#### [WORK ITEM]
Even if the data beneath seems repetitive, write it all out again exactly.

═══ PROVIDED MATERIAL

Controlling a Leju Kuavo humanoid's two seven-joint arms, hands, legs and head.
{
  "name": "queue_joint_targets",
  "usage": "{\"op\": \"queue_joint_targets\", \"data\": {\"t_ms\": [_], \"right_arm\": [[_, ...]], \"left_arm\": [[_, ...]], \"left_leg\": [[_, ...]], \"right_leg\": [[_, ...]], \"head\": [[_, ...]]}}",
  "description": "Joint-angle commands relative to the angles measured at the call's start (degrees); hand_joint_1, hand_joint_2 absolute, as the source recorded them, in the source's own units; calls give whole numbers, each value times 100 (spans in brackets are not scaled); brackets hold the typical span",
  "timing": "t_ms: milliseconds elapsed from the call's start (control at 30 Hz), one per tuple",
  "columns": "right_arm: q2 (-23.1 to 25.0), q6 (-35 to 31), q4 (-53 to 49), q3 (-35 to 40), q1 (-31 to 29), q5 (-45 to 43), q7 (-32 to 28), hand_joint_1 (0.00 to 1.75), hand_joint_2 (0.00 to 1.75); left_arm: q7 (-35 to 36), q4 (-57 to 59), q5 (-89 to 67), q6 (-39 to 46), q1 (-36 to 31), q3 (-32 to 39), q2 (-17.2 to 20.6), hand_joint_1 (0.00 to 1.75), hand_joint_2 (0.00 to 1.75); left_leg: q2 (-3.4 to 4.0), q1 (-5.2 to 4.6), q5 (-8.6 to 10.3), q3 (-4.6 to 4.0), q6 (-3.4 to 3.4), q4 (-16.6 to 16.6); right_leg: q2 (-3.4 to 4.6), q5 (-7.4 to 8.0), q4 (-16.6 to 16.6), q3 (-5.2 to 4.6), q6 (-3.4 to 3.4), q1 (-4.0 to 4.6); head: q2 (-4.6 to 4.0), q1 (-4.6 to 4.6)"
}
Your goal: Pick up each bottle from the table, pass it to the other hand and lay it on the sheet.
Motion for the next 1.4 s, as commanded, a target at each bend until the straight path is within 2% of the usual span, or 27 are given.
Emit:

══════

#### [PROBLEM SOLUTION]
Controlling a Leju Kuavo humanoid's two seven-joint arms, hands, legs and head.
{
  "name": "queue_joint_targets",
  "usage": "{\"op\": \"queue_joint_targets\", \"data\": {\"t_ms\": [_], \"right_arm\": [[_, ...]], \"left_arm\": [[_, ...]], \"left_leg\": [[_, ...]], \"right_leg\": [[_, ...]], \"head\": [[_, ...]]}}",
  "description": "Joint-angle commands relative to the angles measured at the call's start (degrees); hand_joint_1, hand_joint_2 absolute, as the source recorded them, in the source's own units; calls give whole numbers, each value times 100 (spans in brackets are not scaled); brackets hold the typical span",
  "timing": "t_ms: milliseconds elapsed from the call's start (control at 30 Hz), one per tuple",
  "columns": "right_arm: q2 (-23.1 to 25.0), q6 (-35 to 31), q4 (-53 to 49), q3 (-35 to 40), q1 (-31 to 29), q5 (-45 to 43), q7 (-32 to 28), hand_joint_1 (0.00 to 1.75), hand_joint_2 (0.00 to 1.75); left_arm: q7 (-35 to 36), q4 (-57 to 59), q5 (-89 to 67), q6 (-39 to 46), q1 (-36 to 31), q3 (-32 to 39), q2 (-17.2 to 20.6), hand_joint_1 (0.00 to 1.75), hand_joint_2 (0.00 to 1.75); left_leg: q2 (-3.4 to 4.0), q1 (-5.2 to 4.6), q5 (-8.6 to 10.3), q3 (-4.6 to 4.0), q6 (-3.4 to 3.4), q4 (-16.6 to 16.6); right_leg: q2 (-3.4 to 4.6), q5 (-7.4 to 8.0), q4 (-16.6 to 16.6), q3 (-5.2 to 4.6), q6 (-3.4 to 3.4), q1 (-4.0 to 4.6); head: q2 (-4.6 to 4.0), q1 (-4.6 to 4.6)"
}
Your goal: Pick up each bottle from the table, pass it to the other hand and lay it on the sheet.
Motion for the next 1.4 s, as commanded, a target at each bend until the straight path is within 2% of the usual span, or 27 are given.
Emit:

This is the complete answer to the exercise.